- **Exercise prompt**
Keep only the lines from the start of the data through the line containing "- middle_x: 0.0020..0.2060", and output them exactly.

- **Task input**
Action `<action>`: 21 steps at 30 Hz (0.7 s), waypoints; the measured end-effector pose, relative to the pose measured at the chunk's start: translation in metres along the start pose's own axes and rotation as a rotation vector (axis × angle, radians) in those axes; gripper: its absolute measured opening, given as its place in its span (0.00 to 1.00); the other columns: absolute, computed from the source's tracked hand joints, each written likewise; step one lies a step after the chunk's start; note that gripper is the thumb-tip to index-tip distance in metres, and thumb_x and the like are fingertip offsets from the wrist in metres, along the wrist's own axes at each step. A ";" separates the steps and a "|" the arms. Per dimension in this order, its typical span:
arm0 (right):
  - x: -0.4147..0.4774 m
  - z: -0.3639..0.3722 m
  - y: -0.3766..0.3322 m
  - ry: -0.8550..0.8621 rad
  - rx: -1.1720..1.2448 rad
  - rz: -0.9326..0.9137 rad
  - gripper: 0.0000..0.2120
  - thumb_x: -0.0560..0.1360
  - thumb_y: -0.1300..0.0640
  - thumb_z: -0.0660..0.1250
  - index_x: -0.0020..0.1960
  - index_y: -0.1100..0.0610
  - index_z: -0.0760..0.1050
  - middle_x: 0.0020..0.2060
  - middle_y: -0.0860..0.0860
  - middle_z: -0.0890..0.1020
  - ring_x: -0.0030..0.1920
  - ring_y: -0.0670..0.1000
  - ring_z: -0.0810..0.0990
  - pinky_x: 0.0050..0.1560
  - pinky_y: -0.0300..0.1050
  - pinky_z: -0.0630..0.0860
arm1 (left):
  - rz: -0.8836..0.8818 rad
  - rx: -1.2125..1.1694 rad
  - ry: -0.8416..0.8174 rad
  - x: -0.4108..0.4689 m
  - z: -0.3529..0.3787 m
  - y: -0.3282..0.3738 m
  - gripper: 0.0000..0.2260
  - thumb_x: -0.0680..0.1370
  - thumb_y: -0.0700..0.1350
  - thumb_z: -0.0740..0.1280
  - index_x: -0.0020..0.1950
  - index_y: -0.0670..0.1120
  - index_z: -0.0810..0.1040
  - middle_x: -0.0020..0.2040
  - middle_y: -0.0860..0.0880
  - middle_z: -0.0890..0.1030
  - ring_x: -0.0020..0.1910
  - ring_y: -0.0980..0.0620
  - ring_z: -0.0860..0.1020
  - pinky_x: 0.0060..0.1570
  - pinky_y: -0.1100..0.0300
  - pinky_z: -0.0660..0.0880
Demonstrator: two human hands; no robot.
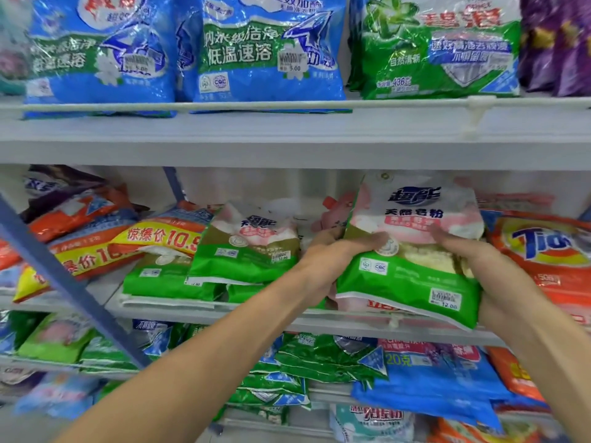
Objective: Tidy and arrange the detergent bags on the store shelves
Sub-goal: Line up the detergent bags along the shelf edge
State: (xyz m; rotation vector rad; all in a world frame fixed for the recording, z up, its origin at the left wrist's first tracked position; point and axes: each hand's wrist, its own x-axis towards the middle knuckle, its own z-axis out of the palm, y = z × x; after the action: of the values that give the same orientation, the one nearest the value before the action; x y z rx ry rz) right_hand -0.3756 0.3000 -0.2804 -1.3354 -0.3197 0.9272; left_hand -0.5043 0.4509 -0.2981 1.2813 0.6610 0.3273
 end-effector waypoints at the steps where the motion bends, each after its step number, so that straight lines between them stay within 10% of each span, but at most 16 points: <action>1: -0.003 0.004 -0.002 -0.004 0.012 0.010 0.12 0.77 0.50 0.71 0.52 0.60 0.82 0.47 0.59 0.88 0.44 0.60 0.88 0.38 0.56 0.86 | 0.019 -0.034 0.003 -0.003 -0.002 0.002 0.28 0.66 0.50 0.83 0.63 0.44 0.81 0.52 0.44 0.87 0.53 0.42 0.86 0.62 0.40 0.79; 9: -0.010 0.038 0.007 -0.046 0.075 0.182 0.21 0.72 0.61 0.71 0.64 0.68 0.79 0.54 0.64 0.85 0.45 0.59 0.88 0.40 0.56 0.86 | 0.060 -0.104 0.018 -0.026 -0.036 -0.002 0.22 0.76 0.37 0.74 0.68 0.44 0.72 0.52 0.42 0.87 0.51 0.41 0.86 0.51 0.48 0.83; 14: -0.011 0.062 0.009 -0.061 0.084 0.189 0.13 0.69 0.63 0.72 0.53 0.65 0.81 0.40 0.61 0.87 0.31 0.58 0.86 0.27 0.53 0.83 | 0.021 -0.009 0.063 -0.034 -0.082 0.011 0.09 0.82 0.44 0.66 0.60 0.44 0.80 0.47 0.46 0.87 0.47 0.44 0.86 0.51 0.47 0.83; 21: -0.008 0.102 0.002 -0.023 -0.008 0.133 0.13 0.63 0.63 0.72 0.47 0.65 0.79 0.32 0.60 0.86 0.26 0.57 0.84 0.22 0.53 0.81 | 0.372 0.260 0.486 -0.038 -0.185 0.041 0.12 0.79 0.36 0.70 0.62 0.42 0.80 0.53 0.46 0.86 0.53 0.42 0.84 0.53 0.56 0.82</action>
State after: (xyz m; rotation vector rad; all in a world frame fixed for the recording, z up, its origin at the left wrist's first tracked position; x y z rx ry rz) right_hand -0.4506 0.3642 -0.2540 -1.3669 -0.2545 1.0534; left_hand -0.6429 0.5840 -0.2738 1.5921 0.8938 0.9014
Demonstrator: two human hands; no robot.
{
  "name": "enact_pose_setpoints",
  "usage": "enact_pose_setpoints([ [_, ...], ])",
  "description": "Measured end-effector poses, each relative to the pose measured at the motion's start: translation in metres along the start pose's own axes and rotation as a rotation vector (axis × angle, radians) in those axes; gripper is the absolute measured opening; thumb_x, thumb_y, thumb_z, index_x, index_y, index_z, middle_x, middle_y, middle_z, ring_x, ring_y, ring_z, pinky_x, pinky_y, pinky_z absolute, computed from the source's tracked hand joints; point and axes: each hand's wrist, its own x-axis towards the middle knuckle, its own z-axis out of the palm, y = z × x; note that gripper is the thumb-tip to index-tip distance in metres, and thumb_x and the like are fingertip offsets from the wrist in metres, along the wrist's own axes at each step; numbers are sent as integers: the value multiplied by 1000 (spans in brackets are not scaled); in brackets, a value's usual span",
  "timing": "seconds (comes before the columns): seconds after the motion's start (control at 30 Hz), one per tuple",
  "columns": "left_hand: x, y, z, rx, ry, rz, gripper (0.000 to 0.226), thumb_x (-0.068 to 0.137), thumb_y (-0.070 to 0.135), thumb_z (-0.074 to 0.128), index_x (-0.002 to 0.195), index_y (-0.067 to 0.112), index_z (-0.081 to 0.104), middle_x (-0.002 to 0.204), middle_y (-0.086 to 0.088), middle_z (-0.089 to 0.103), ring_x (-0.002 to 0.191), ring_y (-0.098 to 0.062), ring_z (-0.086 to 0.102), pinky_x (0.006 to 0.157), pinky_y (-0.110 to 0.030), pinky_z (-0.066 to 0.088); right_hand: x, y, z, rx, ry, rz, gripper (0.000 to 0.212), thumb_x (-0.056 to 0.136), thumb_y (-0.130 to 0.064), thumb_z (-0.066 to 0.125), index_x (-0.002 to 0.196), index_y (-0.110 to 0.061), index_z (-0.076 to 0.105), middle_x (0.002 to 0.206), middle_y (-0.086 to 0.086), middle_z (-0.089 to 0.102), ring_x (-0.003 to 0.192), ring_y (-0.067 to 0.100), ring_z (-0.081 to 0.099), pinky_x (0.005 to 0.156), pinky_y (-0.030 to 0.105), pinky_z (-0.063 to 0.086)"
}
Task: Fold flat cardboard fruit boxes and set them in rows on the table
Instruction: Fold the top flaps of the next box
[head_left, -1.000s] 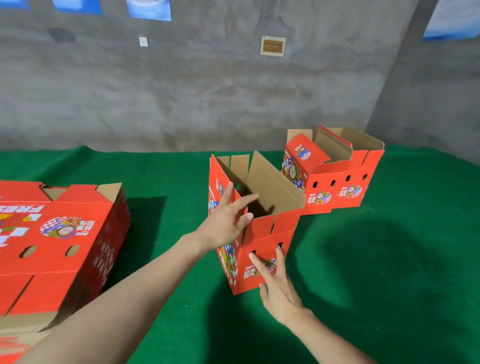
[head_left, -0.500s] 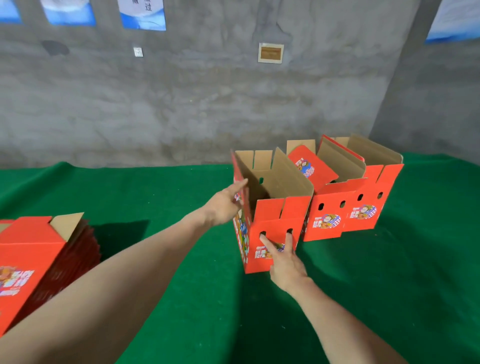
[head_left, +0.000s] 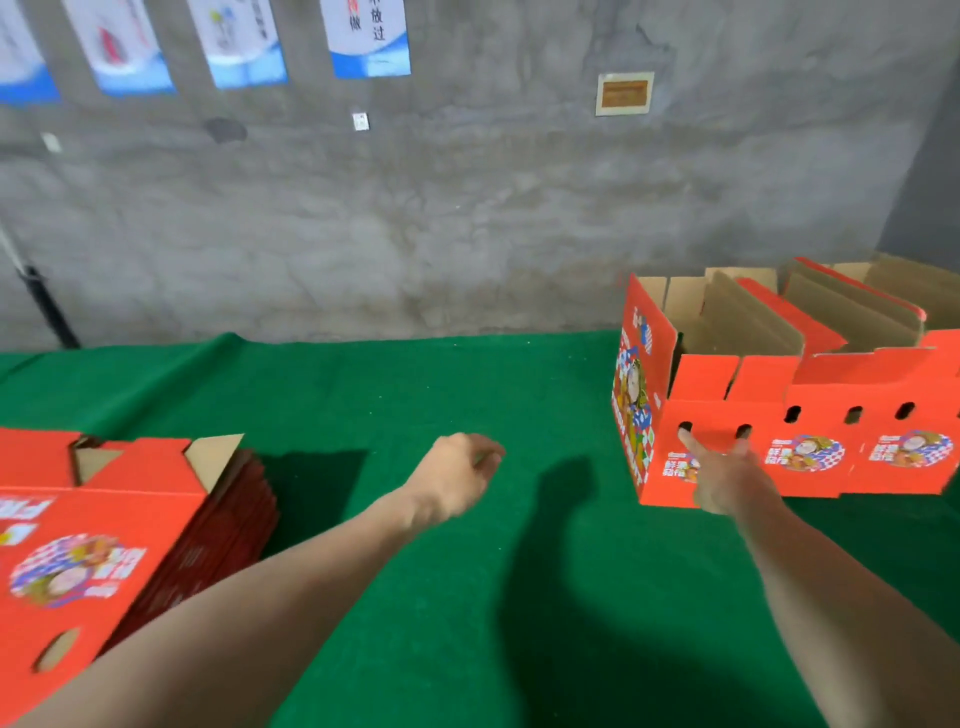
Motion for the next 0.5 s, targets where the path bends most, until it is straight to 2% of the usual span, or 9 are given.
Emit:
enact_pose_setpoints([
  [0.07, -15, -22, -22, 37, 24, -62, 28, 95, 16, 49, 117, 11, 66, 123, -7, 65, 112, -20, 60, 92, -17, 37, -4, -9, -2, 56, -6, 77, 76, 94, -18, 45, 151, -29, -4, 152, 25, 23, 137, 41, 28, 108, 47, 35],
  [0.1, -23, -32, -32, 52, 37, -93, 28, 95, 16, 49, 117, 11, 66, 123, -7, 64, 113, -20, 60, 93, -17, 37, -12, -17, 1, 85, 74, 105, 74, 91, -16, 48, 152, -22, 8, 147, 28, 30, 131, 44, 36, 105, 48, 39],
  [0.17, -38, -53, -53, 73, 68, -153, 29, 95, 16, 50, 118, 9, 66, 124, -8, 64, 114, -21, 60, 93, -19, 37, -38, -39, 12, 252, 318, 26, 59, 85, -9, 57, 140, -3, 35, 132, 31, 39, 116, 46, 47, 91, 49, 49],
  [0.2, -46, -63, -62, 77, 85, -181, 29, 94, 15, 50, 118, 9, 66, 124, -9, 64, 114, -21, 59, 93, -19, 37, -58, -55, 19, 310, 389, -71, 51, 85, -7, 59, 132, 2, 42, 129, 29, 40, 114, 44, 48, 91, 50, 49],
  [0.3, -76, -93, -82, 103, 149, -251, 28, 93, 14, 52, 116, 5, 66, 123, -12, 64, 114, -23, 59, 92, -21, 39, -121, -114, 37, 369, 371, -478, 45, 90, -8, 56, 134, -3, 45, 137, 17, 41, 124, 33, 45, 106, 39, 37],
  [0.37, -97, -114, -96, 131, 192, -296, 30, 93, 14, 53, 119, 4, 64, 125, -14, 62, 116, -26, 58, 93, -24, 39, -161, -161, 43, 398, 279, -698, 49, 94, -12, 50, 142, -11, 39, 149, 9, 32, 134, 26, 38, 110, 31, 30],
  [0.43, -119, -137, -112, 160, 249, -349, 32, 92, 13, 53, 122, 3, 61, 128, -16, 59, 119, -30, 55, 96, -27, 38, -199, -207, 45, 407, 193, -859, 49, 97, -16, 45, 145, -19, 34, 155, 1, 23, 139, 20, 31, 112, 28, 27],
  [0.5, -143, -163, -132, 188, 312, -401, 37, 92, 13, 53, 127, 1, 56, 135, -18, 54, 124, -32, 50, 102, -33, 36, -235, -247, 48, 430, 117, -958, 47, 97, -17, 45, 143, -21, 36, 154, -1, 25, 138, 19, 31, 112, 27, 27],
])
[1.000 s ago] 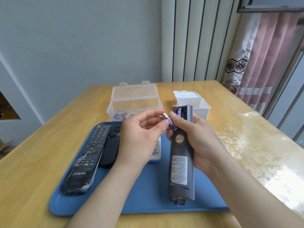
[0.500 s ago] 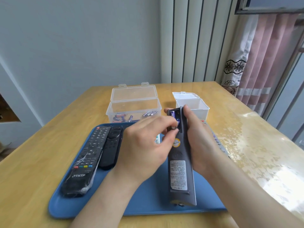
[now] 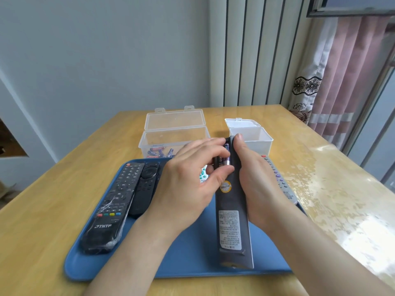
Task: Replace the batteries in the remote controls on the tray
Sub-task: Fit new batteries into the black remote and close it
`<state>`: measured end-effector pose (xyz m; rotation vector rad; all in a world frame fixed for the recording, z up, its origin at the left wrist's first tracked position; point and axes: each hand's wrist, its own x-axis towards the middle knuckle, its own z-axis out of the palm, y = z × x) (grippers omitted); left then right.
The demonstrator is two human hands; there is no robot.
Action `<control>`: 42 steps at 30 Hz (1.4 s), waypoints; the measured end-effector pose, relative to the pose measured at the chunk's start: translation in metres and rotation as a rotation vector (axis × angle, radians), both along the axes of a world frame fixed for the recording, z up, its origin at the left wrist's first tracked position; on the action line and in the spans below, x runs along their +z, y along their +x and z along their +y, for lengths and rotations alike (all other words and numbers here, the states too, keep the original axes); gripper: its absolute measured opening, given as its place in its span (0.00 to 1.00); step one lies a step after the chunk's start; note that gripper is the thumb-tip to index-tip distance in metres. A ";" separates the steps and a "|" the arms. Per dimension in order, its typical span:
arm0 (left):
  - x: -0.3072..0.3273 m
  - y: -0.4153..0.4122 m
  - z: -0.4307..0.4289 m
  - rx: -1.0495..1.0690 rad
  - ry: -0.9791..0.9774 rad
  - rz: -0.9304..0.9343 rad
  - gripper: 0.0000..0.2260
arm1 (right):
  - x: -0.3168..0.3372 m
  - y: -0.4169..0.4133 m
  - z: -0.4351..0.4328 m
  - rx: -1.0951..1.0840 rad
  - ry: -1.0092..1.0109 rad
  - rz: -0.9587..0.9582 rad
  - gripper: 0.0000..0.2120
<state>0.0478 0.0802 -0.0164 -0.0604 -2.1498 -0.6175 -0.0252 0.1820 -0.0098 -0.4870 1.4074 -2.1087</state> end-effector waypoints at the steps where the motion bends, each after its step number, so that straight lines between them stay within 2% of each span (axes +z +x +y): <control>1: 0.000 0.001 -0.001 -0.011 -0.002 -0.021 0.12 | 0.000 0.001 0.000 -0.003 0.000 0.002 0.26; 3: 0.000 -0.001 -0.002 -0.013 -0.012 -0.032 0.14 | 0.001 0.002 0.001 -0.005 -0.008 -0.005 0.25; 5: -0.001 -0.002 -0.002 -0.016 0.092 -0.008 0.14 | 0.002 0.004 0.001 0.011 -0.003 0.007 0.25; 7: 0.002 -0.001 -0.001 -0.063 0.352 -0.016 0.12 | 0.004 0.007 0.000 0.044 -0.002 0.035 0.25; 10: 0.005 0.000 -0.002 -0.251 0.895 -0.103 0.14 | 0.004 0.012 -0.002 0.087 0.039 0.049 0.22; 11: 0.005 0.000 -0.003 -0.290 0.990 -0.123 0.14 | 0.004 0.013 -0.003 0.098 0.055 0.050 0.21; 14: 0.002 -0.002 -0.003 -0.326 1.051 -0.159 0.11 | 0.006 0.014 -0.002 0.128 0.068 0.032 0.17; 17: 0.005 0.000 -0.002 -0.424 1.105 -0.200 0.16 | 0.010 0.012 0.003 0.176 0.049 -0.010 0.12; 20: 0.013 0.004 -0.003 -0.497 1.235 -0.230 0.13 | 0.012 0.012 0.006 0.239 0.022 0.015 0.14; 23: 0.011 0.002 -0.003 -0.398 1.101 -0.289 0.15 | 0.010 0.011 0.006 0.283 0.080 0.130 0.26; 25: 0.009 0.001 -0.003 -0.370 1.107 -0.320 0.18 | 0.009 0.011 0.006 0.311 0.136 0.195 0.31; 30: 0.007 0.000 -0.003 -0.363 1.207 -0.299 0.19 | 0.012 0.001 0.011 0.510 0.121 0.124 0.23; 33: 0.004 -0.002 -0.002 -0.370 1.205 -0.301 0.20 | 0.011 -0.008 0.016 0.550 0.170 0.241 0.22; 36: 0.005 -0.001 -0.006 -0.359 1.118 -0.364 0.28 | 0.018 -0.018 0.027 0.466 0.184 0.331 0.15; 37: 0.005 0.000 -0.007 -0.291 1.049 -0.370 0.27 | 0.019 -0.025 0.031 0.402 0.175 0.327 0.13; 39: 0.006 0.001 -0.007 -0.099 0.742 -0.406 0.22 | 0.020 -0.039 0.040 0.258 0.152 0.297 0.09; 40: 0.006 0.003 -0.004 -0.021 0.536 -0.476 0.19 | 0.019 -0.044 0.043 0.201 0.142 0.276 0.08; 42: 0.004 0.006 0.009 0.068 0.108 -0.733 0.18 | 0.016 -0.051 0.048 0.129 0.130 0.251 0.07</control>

- **Your solution**
Action `<action>`: 21 steps at 30 Hz (0.7 s), waypoints; the measured end-effector pose, relative to the pose measured at the chunk's start: translation in metres along the start pose's own axes and rotation as a rotation vector (axis × angle, radians) in those axes; gripper: its absolute measured opening, given as its place in its span (0.00 to 1.00); the other columns: absolute, computed from the source's tracked hand joints, each written likewise; step one lies a step after the chunk's start; note that gripper is the thumb-tip to index-tip distance in metres, and thumb_x and the like are fingertip offsets from the wrist in metres, along the wrist's own axes at each step. A ";" separates the steps and a "|" the arms. Per dimension in this order, its typical span:
arm0 (right):
  - x: -0.4147..0.4774 m
  - z: -0.3639..0.3722 m
  - y: -0.3766..0.3322 m
  - ry: -0.8550..0.8621 rad
  - rx: -1.1720..1.2448 rad
  - rz: -0.9326..0.9137 rad
  - gripper: 0.0000..0.2120
  - thumb_x: -0.0560..0.1360
  - thumb_y: -0.1300..0.0640
  - thumb_z: -0.0660..0.1250
  - index_x: -0.0020..0.1960
  - index_y: -0.1100..0.0610
  - index_z: -0.0760..0.1050
  - middle_x: 0.0020..0.2060

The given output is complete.